В полдень по улице, по направлению к нижней луке промчался пригнувшийся к конской шее Григорий. Аксинья увидела его в окно, выскочила на увитое диким виноградом крылечко, крикнула: «Гриша!..» — но Григорий уже скрылся за поворотом, только пыль, вскинутая копытами его коня, медленно оседала на дороге. Бежать вдогонку было бесполезно. Аксинья постояла на крыльце, заплакала злыми слезами.
— Это не Степа промчался? Чегой-то ты выскочила, как бешеная? — спросила тетка.
— Нет… Это — один наш хуторный… — сквозь слезы отвечала Аксинья.

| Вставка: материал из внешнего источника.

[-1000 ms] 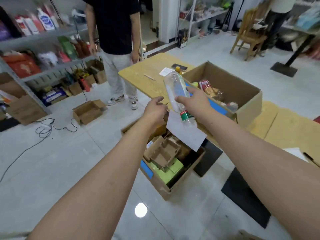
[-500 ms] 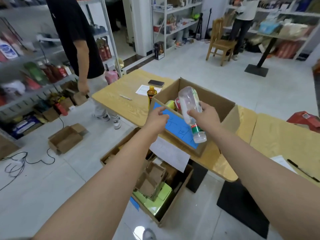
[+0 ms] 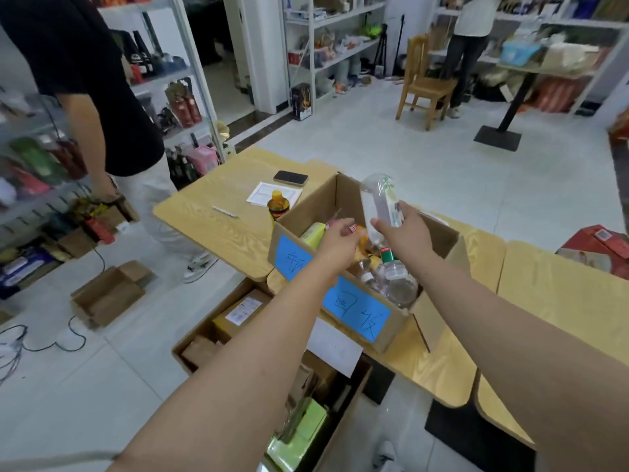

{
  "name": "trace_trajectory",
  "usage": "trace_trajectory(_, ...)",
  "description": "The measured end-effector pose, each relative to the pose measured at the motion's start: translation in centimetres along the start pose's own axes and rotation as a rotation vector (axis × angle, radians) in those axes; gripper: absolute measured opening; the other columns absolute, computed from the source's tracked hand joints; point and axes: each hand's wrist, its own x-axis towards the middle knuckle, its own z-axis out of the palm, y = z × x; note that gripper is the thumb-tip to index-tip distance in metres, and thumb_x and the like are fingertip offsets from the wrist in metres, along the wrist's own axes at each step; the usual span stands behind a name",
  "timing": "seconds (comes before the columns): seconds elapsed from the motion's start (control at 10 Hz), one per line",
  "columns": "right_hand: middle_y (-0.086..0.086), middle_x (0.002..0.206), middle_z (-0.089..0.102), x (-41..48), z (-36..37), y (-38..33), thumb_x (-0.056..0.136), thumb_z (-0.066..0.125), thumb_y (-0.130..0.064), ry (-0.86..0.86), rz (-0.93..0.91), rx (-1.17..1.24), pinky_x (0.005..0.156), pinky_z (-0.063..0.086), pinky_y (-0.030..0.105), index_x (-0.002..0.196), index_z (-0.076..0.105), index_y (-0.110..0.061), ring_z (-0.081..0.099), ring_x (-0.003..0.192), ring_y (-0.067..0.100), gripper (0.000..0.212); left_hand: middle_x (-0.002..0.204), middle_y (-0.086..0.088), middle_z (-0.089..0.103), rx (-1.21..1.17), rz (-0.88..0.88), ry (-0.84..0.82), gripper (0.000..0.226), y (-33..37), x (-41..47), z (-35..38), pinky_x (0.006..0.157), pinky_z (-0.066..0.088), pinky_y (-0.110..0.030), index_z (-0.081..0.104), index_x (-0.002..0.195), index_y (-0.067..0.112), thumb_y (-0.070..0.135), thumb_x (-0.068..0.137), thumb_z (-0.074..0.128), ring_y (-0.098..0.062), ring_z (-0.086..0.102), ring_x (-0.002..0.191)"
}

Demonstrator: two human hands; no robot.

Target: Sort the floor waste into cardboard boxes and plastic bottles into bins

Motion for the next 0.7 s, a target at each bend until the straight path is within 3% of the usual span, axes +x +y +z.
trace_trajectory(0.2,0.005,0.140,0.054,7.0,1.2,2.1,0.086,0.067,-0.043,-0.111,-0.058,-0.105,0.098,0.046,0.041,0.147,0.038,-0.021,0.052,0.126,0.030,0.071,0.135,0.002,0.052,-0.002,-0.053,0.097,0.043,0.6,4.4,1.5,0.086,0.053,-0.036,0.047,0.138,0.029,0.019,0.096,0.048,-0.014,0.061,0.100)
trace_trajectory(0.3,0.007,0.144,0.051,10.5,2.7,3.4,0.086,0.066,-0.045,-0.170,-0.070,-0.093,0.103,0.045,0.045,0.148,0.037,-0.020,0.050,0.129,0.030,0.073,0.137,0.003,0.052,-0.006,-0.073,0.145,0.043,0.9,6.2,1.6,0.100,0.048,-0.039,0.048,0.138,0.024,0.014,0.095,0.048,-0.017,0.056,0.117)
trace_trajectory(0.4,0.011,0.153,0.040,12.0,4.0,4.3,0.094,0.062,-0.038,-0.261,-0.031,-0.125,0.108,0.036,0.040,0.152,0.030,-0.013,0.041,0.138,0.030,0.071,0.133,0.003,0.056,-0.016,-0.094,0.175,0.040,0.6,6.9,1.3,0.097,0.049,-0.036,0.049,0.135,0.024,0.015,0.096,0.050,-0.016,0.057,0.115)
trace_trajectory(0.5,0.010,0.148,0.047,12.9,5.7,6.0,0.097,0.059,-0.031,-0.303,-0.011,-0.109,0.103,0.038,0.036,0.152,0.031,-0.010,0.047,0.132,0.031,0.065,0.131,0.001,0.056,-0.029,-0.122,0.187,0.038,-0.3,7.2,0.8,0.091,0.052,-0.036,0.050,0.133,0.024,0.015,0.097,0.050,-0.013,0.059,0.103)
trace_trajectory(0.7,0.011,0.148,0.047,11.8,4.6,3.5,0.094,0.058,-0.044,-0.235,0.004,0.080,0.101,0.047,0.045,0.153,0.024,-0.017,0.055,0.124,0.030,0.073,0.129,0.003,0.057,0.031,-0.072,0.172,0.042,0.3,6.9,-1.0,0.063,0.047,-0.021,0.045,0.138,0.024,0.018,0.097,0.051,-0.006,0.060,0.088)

— А чего же ты слезу сронила? — допытывалась любознательная старуха.
— И чего вам, тетинка, надо? Не вашего ума дело!
— Так уж и не нашего ума… Ну, значит, любезный промчался. А то чего же! Ни с того, ни с сего ты бы не закричала… Сама жизню прожила, знаю!
К вечеру в хату вошел Прохор Зыков.
— Здорово живете! А что у вас, хозяюшка, никого нету из Татарского?
— Прохор! — обрадованно ахнула Аксинья, выбежала из горницы.
— Ну, девка, задала ты мне пару! Все ноги прибил, тебя искамши! Он ить какой? Весь в батю, взгальный. Стрельба идет темная, все живое похоронилось, а он — в одну душу: «Найди ее, иначе в гроб вгоню!»
Аксинья схватила Прохора за рукав рубахи, увлекла в сенцы.
— Где же он, проклятый?
— Хм… Где же ему быть? С позициев пеши припер. Коня под ним убили ноне. Злой пришел, как цепной кобель. «Нашел?» — спрашивает. «Где же я ее найду? — говорю. — Не родить же мне ее!» А он: «Человек не иголка!» Да как зыкнет на меня… Истый бирюк в человечьей коже!
— Чего он говорил-то?
— Собирайся и пойдем, боле ничего!
Аксинья в минуту связала свой узелок, наспех попрощалась с теткой.
— Степан прислал, что ли?
— Степан, тетинка!
— Ну, поклон ему неси. Что же он сам-то не зашел? Молочка бы попил, вареники, вон, у нас осталися…
Аксинья, не дослушав, выбежала из хаты.
Пока дошла до квартиры Григория — запыхалась, побледнела, уж очень быстро шла, так что Прохор под конец даже стал упрашивать:
— Послухай ты меня! Я сам в молодых годах за девками притоптывал, но сроду так не поспешал, как ты. Али тебе терпежу нету? Али пожар какой? Я задвыхаюсь! Ну, кто так по песку летит? Все у вас как-то не по-людски…
А про себя думал: «Сызнова склещились… Ну, зараз их и сам черт не растянет! Они свой интерес справляют, а я должон был ее, суку, под пулями искать… Не дай и не приведи бог — узнает Наталья, да она меня с ног и до головы… Коршуновскую породу тоже знаем! Нет, кабы не потерял я коня с винтовкой при моей пьяной слабости, черта с два я пошел бы тебя искать по станице! Сами вязались, сами развязывайтесь!»
В горнице с наглухо закрытыми ставнями дымно горел жирник. Григорий сидел за столом. Он только что вычистил винтовку и еще не кончил протирать ствол маузера, как скрипнула дверь. На пороге стала Аксинья. Узкий белый лоб ее был влажен от пота, а на бледном лице с такой исступленной страстью горели расширившиеся злые глаза, что у Григория при взгляде на нее радостно вздрогнуло сердце.